Dual diagnosis treatment centers are designed for those who are concurrently suffering from a mental illness and a substance abuse problem. But to determine whether you or someone you know could benefit from dual diagnosis treatment centers, you should first have a firm grasp on what the term dual diagnosis means.

Dual diagnosis is a co-occurring condition in which a person is simultaneously diagnosed with a severe mental illness and a substance use disorder. Integrated dual diagnosis treatment centers have been shown to work effectively for individuals with both disorders.


Drug abuse, including alcohol and prescription drugs can induce symptoms that resemble mental illness. This can make it difficult to distinguish between substance induced psychiatric syndromes and pre-existing mental health problems.

Dual diagnosis is more common than you might imagine.  According to a report published by the Journal of the American Medical Association thirty-seven percent of alcohol abusers and fifty-three percent of drug abusers also have at least one serious mental illness. Of all people diagnosed as mentally ill, 29 percent abuse either alcohol or drugs. Psychiatric problems that commonly occur in dual diagnosis – alongside alcohol or drug dependency – are depressive disorders, such as depression and bipolar disorder; anxiety disorders, including generalized anxiety disorder, panic disorder, obsessive-compulsive disorder, and phobias; and other psychiatric disorders, such as schizophrenia and personality disorders.

It can be very difficult to find appropriate treatment opportunities for those suffering from concurrent disorders. Most drug and alcohol rehab centers do not accept people with serious psychiatric conditions, and many psychiatric centers do not have expertise with substance abuse.

However, principles do exist for successful treatment of individuals with coexisting mental and substance-abuse disorders. Treatment of the two disorders should be integrated, not separate, and should be a collaborative decision-making process between the treatment team and the client. Recovery needs to be viewed as a marathon, not as a sprint, and methods and outcome goals should be explicit.

Individuals suffering from both mental illness and substance abuse must be allowed to improve at their own pace – it is hardly fair or reasonable to expect them to get well as quickly as someone battling just substance abuse. But this more-modest speed of recovery should in no way be a deterrent to entering treatment. Ignoring a dual disorder problem can have frightening, tragic results. Dual disorder individuals, when left untreated, have a greater propensity for violence, suicide, and homelessness.

DUAL DIAGNOSIS TREATMENT CENTERS: Safe Harbor Treatment Center for Women

Well-designed dual diagnosis treatment centers for women encompass all of the aforementioned aspects of alcoholism and addiction and provides treatment for each of them. Safe Harbor Treatment Center, one of the nation’s premier dual diagnosis treatment centers for women, offers such a program. Safe Harbor’s curriculum treats alcoholism and addiction comprehensively, working through not only drug and alcohol problems, but also core psychological issues and any peripheral topics that are relevant for an individual client.
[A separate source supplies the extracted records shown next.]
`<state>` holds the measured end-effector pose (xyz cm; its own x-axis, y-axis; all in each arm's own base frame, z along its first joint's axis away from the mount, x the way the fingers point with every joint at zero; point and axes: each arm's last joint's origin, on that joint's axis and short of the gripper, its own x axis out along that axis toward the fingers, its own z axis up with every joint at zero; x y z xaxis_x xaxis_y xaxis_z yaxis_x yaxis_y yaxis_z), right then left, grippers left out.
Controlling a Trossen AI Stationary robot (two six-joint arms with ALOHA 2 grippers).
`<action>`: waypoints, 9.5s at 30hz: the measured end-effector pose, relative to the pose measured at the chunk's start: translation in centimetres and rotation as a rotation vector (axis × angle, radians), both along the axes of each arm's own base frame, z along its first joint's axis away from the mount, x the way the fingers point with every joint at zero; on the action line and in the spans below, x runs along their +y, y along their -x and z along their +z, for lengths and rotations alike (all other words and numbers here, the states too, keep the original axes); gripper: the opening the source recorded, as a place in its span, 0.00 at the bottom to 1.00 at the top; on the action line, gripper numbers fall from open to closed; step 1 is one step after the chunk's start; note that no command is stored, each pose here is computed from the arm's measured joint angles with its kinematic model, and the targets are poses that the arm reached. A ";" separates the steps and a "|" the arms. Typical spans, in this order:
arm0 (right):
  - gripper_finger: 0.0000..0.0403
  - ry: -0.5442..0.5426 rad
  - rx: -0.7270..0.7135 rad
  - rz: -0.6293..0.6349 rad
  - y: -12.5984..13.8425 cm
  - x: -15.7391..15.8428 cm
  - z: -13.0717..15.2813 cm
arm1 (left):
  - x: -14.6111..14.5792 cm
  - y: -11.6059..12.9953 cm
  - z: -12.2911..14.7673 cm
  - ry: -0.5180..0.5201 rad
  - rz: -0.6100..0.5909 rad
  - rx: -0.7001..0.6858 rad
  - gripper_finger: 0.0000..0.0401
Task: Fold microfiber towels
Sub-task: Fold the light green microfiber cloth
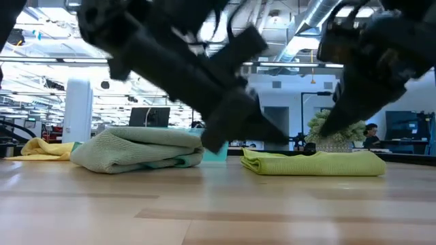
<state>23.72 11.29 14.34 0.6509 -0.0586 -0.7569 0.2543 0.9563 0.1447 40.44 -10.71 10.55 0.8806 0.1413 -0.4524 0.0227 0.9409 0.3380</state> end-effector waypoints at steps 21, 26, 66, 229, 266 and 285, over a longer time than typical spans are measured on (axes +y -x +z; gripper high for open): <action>0.04 0.046 0.010 0.052 0.9 0.1 0.3 | -1.5 0.0 3.3 -0.042 0.001 0.138 0.00; 0.04 0.025 0.073 -0.054 1.3 -0.6 -0.7 | -1.0 -0.2 1.4 0.002 -0.054 0.219 0.00; 0.04 0.013 0.015 0.154 2.3 0.9 1.7 | 0.5 -1.7 2.4 0.195 0.130 0.199 0.00; 0.31 0.098 -0.002 0.175 -2.1 -4.1 2.2 | -1.1 0.8 1.3 -0.045 0.057 0.251 0.00; 0.12 -0.039 0.095 0.023 -0.7 -2.0 1.3 | 0.1 0.1 3.0 0.020 0.302 0.243 0.00; 0.16 0.034 0.292 -0.026 0.2 -2.2 -1.2 | 0.5 -0.2 1.0 0.061 0.225 0.339 0.00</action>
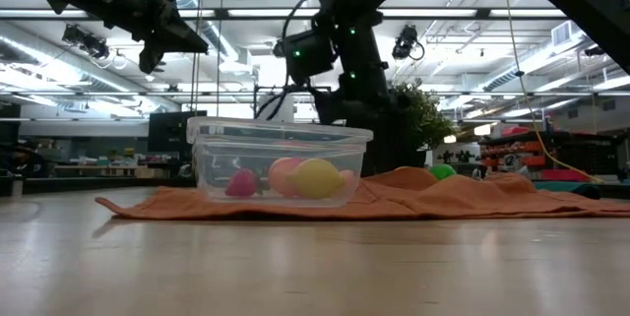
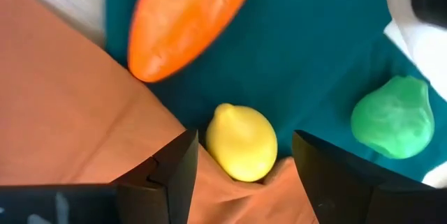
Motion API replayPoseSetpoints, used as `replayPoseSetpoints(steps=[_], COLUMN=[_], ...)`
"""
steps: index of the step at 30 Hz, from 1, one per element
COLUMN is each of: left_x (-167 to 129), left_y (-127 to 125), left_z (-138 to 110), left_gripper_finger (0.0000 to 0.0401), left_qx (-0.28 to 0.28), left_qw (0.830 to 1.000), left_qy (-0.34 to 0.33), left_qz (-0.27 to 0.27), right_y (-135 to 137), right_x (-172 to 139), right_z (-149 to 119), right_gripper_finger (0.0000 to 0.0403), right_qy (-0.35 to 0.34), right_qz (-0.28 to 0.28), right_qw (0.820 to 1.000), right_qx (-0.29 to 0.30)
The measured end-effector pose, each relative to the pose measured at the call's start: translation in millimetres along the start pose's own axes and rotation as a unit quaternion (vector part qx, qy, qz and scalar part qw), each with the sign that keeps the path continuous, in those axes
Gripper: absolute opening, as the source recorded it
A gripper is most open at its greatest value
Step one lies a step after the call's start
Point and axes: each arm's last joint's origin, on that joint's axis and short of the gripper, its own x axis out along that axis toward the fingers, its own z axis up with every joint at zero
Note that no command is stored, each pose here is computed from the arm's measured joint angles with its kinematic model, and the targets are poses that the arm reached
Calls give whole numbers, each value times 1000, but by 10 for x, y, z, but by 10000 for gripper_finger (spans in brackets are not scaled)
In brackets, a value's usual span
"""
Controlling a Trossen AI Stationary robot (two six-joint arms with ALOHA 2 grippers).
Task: Pick and placing Produce into tupperware
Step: Put the yellow lemon into the transparent bin
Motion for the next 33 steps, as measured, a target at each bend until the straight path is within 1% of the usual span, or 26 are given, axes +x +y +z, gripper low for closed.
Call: replayPoseSetpoints(steps=[11,21,24,29,33], left_x=[0,0,0,0,0], left_y=[-1,-1,-1,-1,-1], left_z=[0,1,1,1,1], left_gripper_finger=[39,28,32,38,36], left_qx=[-10,-9,-7,-7,-7], left_qw=[1000,1000,1000,1000,1000], left_qy=[0,0,-1,-1,-1], left_qz=[0,0,0,0,0], right_y=[-8,17,16,15,24], right_x=[270,294,292,283,301], right_z=[-92,-113,-113,-112,-105], right_gripper_finger=[189,174,163,134,111], right_qy=[39,40,40,37,36], right_qz=[-24,-24,-24,-23,-21], right_qw=[999,999,999,999,999], right_qx=[5,2,2,1,-1])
Safe Harbor Treatment Center for Women and Safe Harbor’s Capella – a new, state-of-the-art facility specifically designed to help women with PTSD and trauma – are multifaceted treatment centers for women, utilizing a combination of structured therapeutic groups, individual therapy and counseling sessions, 12-step meetings, life skills development, and uplifting social activities to create a full and balanced treatment experience. Therapeutic groups cover topics like relapse prevention, body image, eating disorders and healthy relationships, as well as delving into more experiential therapeutic techniques like art therapy, hypnotherapy and psychodrama. Through these various avenues women who come to Safe Harbor jettison unhealthy old behaviors while simultaneously cultivating new ones.

Safe Harbor sets itself apart from other dual diagnosis treatment centers by its strong sense of community. Far from feeling like an institution, the residential location of Safe Harbor’s treatment center feels like a home, and the case managers and support staff like family. Many of the women who complete the 90-day treatment program choose to move into Safe Harbor’s sober living houses until they accomplish a year of sobriety, after which they often relocate permanently to the Orange County area. The result is a rich sisterhood of Safe Harbor women, always looking for an opportunity to reach out a hand to the newest member of the family.

Located in Orange County, California, Safe Harbor Treatment Center for Women has the added benefit of the richest 12-step community in the world. Orange County, in particular the Newport-Costa Mesa area, holds more 12-step meetings of all varieties each week than any other neighborhood on the planet. Surrounded by this vibrant recovery community, and bathed in perpetual sunshine and ocean breezes, Safe Harbor is a haven where female addicts and alcoholics heal their wounds and rediscover themselves.